BudgIT and Enough is Enough – two organisations that mounted pressure on the national assembly to release its budget details – say they will now work to ensure that lawmakers reduce their allowances and salaries.
The national assembly released a breakdown of its budget last Thursday, ending the eight-year non-disclosure of the legislature budget.
In a statement issued on Sunday, the civic organisations said the next phase of their advocacy would be working with the Revenue Mobilisation Allocation and Fiscal Commission (RMAFC) to reduce the salaries and allowances of federal legislators.
They also commended the national assembly for ending the secrecy in its budget process.
“BudgIT and EiE Nigeria wish to commend the leadership of the national assembly for releasing the breakdown of their 2017 budget,” the statement read.
“The #OpenNASS campaign, a four-year extensive advocacy campaign finally hits a milestone on its key demand which is to make public the budget of the people’s representatives and other institutions covered in the national assembly budget.
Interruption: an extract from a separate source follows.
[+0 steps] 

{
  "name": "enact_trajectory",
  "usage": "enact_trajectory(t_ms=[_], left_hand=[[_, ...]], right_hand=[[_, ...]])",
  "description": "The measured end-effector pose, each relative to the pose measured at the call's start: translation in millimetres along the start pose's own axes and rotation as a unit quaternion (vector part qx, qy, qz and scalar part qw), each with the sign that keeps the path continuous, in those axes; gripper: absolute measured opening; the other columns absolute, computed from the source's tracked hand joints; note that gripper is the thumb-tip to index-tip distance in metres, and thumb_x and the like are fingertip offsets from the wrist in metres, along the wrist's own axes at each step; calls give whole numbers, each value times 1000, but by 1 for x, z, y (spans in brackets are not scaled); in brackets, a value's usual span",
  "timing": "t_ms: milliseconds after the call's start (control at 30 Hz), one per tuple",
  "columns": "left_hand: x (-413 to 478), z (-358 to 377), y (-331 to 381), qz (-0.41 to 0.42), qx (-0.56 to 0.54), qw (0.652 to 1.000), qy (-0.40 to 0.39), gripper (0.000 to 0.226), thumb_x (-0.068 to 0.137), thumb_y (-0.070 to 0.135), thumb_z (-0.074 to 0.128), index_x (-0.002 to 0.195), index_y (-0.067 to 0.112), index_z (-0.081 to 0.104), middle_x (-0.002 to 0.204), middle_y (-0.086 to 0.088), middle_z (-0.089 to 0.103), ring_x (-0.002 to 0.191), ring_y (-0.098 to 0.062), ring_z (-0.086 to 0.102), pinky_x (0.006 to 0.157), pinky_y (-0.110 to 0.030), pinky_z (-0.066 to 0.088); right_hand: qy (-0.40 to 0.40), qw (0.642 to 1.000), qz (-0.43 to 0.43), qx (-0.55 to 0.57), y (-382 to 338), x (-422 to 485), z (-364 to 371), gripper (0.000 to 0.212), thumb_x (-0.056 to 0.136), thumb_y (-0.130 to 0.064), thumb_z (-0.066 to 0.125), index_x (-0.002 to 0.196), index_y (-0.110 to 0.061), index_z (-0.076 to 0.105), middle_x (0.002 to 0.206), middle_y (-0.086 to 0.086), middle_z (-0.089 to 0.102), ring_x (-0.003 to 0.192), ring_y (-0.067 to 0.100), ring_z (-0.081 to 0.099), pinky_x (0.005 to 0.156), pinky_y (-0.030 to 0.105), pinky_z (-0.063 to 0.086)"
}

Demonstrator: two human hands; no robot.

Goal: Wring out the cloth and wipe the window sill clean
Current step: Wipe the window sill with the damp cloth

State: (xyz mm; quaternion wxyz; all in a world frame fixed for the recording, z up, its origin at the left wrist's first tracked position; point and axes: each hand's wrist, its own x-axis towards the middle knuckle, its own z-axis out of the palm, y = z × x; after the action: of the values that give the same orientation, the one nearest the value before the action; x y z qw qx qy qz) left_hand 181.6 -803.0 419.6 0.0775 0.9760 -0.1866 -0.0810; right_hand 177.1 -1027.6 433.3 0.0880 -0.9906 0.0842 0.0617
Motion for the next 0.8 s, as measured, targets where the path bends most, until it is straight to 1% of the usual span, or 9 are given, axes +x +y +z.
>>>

This budget was last made available to the public in 2009.
“Since 2010, the national assembly has spent almost $3.3 billion without public accountability, and in 2013, EiE, BudgIT & other stakeholders decided it was time for openness in the legislative arm.
“The OpenNASS campaign commenced under the leadership of Senator David Mark in the 7th assembly but failed to yield results during his tenure. After protests, FOI requests, petitions, countless engagements online & offline and several promises, the legislative arm of the government has finally released a detailed breakdown of its 2017 budget to the public.
“We commend the chairman of the national assembly and Senate President, Dr Bukola Saraki, who promised to open the budget details of the national assembly and delivered. We believe that after the exit of the current national assembly from public service; this will count as a worthy legacy that generations ahead will guard jealously.”
The organisations acknowledged the increment in the budget of the national assembly from the proposed N115 billion to N125 billion, saying they would analyse “the details of the budget comprehensively and release our findings shortly”.
“Our request for the details of the national assembly budget has always been about improving public sector efficiency and the image of the national assembly as the highest organ of accountability. We will continue to advocate for transparency in all government establishments to craft a more democratic society that protects the interest of its people and values citizen engagement,” they said.
“Today, we celebrate Nigerians who added their voice to this campaign, in their capacity as active citizens. You have shown that persistence and collaboration are our best weapons to take back control of our country from secrecy and opacity when we all occupy our ‘Office of the Citizen’.
The organisations also said they would work to ensure that funds earmarked in the budget were used judiciously.
“Having achieved the first goal of the OpenNASS campaign, which is to make the national assembly budget open and accessible to the public, we will ensure funds are utilised judiciously,” they said.
“BudgIT and EiE Nigeria will keep pushing to attain the four others goals of the campaign – replace voice voting with electronic voting so citizens can follow the voting of their representatives; maintain a functional website and make public the attendance records at plenary; work with the Revenue Mobilisation Allocation and Fiscal Committee (RMAFC) to review and reduce the salaries & allowances of legislators; provide an audit of the N1.15 trillion ($5.75 billion) the national assembly received between 2005 – 2014.”